Canadian employers lagging behind in use of corporate Web sites for recruitment

If Web site recruiting is the wave of the future, European and American companies are riding that wave while Canada paddles behind.

According to iLogos, a research company that monitors trends in online recruiting, employees are the key to success in today’s knowledge-based market. It has identified 20 “best practices” for online recruiting and uses those practices as the benchmark to rate certain companies.
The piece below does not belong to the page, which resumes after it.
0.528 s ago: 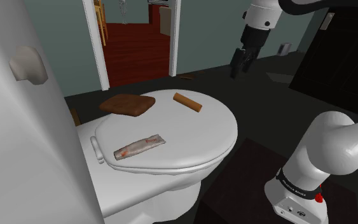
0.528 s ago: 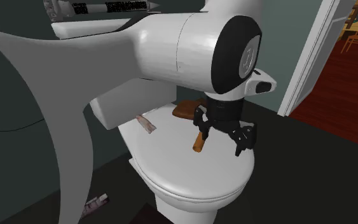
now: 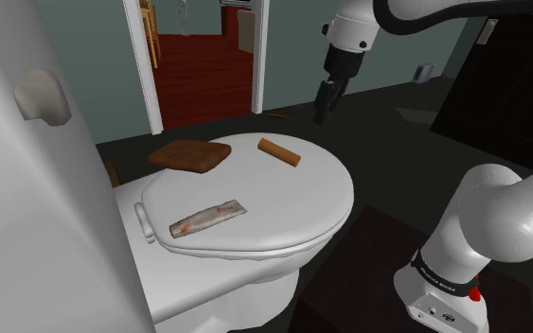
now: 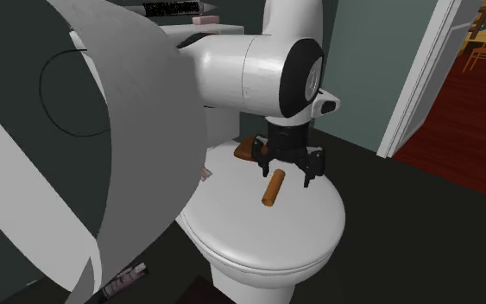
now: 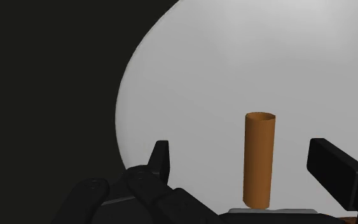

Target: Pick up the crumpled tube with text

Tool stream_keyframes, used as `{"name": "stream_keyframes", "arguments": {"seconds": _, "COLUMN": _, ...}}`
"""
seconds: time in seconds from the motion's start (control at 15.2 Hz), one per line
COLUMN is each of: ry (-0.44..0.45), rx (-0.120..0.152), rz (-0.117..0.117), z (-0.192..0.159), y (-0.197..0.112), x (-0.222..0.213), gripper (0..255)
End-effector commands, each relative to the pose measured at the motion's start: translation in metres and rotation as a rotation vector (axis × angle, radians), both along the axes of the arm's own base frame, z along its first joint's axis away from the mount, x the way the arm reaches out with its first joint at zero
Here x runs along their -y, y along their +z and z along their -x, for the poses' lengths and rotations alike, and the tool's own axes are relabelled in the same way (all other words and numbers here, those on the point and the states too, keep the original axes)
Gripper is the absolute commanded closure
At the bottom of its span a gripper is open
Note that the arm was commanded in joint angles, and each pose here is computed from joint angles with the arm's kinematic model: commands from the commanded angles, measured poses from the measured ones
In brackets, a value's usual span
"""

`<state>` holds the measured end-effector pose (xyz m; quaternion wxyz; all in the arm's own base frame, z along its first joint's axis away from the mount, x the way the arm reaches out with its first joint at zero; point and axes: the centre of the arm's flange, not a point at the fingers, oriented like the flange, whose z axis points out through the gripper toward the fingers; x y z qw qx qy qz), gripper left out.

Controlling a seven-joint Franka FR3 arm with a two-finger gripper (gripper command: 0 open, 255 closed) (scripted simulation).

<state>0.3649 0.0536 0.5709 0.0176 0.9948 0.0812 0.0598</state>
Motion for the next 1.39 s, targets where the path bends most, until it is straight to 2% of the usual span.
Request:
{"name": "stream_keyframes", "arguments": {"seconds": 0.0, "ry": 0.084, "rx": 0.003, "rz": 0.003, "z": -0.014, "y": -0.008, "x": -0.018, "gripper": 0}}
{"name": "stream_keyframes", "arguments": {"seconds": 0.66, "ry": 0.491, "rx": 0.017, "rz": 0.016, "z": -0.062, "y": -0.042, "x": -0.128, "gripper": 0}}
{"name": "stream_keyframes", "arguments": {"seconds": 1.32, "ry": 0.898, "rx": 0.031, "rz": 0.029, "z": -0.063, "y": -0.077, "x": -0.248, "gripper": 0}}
Those practices are:

•Link to careers section from the homepage

•About the company: benefits

•About the company: culture

•A college recruiting section

•Job search by job category

•Job search by location

•Job search by keyword

•Urgent need jobs highlighted

•Complete job description

•One click to apply

•Pre-assessment tool customized for each position

•Choice of cut-and-paste form or resume builder

•Attachment of formatted resume

•Application automatically connected to a job

•Anonymous application

•E-mail to a friend

•Job agent

•Profiling

•Reuse of candidate information for multiple applications

•Online user feedback.

iLogos' recent study, Best Practices for European 500 Career Web Site Recruiting, is a follow-up to a similar study it completed six months ago on Fortune 500 companies. That study included an addendum regarding the Web site recruiting habits of Canada’s top 100 companies.
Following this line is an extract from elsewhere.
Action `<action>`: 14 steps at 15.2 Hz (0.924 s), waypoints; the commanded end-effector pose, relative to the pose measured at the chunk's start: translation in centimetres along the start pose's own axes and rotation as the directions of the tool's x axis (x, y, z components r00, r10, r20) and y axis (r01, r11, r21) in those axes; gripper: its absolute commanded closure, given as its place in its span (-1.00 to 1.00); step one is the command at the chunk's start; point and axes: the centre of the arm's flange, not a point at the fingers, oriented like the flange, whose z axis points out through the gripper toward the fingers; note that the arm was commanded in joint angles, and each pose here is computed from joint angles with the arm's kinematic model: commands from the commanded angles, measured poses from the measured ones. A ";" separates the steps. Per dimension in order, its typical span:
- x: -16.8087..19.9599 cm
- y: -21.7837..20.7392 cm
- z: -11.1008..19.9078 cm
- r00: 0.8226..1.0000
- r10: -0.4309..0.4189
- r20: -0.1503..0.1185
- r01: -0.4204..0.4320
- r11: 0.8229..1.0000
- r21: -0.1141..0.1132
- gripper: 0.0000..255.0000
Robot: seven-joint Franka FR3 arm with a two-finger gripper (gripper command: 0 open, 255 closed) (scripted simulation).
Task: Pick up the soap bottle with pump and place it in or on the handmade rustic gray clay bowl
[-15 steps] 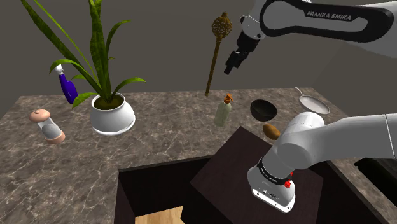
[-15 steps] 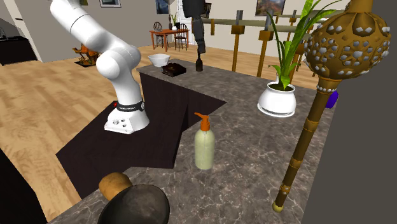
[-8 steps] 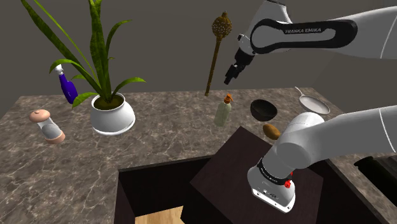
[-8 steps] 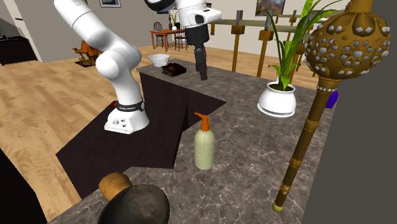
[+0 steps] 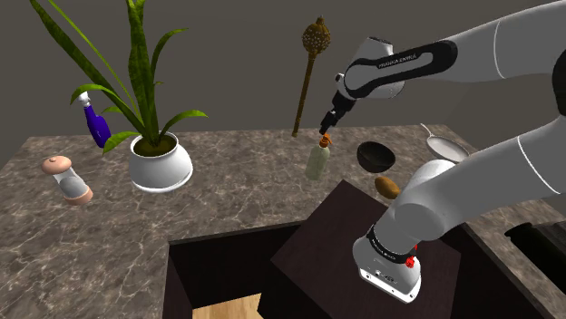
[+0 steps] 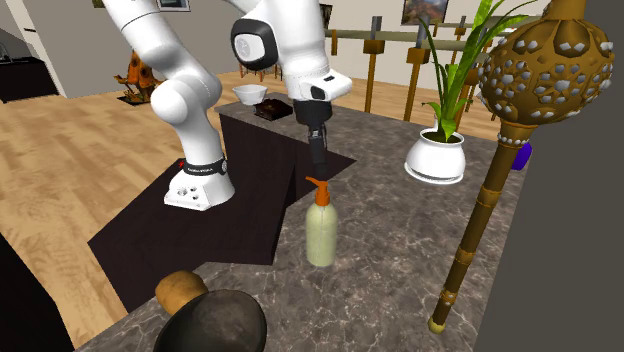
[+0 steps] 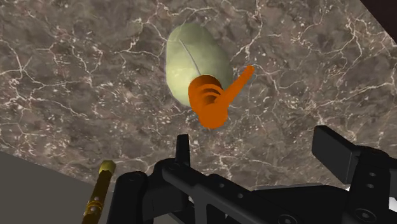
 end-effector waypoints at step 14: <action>-0.4 2.5 7.0 1.000 0.001 0.005 -0.001 1.000 0.006 -1.00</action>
Using the new data from Europe, iLogos has been able to compare online recruiting practices in Canada with those adopted by the Fortune 500 and European 500 companies. That comparison reveals that Canadian companies are not using their Web sites to the same degree as the Fortune 500 and European 500 companies to “attract, convince and capture” potential qualified candidates.
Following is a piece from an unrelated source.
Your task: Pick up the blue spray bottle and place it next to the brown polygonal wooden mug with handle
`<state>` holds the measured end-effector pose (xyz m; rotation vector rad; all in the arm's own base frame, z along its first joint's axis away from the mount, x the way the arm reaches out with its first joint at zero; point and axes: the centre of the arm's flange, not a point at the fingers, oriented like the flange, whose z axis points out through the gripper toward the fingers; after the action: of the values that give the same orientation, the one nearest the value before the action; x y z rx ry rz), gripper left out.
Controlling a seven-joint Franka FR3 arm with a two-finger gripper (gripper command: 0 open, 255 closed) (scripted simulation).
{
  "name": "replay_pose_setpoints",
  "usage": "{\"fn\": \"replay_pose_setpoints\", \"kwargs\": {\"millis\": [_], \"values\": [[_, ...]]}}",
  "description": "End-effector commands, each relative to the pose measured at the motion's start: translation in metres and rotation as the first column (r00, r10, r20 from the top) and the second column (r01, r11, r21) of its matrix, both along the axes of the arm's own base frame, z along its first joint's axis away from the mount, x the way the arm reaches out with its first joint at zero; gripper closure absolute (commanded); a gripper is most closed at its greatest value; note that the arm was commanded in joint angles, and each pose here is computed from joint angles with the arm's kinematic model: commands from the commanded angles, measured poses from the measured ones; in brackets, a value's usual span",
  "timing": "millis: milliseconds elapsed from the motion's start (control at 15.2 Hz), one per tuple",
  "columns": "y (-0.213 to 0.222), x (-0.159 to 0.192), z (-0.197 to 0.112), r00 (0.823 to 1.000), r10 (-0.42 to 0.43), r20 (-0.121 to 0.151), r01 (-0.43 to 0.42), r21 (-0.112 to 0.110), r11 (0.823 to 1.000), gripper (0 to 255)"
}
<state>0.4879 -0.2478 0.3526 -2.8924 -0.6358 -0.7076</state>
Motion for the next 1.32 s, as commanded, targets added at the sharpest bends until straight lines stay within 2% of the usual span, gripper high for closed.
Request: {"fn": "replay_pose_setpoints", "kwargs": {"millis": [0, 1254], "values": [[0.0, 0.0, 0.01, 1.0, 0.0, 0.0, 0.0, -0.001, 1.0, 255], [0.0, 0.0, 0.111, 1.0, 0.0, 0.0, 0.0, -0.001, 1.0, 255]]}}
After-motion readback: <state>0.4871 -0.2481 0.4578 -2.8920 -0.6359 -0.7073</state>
Here are some of the key comparison results:

Have a “Careers” section on its corporate Web site: 64 per cent of Canadian top 100 companies, as compared to 89 per cent of the Fortune 500 and 76 per cent of the European 500 companies;

Have a link from the corporate home page to the careers page: 47 per cent of Canadian top 100 companies, as compared to 73 per cent of the Fortune 500 and 62 per cent of the European 500 companies;

Post job positions on site: 45 per cent of Canadian top 100 companies, as compared to 76 per cent of the Fortune 500 and 55 per cent of the European 500 companies;

Post job positions and accept online applications: 42 per cent of Canadian top 100 companies, as compared to 71 per cent of the Fortune 500 and 52 per cent of the European 500 companies;

Have Web sites with the ability to search a database of available jobs: 17 per cent of Canadian top 100 companies, as compared to 42 per cent of the Fortune 500 and 24 per cent of the European 500 companies;

Provide separate college or entry-level recruiting section: 21 per cent of Canadian top 100 companies, as compared to 42 per cent of the Fortune 500 and 47 per cent of the European 500 companies; and

Provide information on corporate culture: 37 per cent of Canadian top 100 companies, as compared to 44 per cent of the Fortune 500 and 41 per cent of the European 500 companies.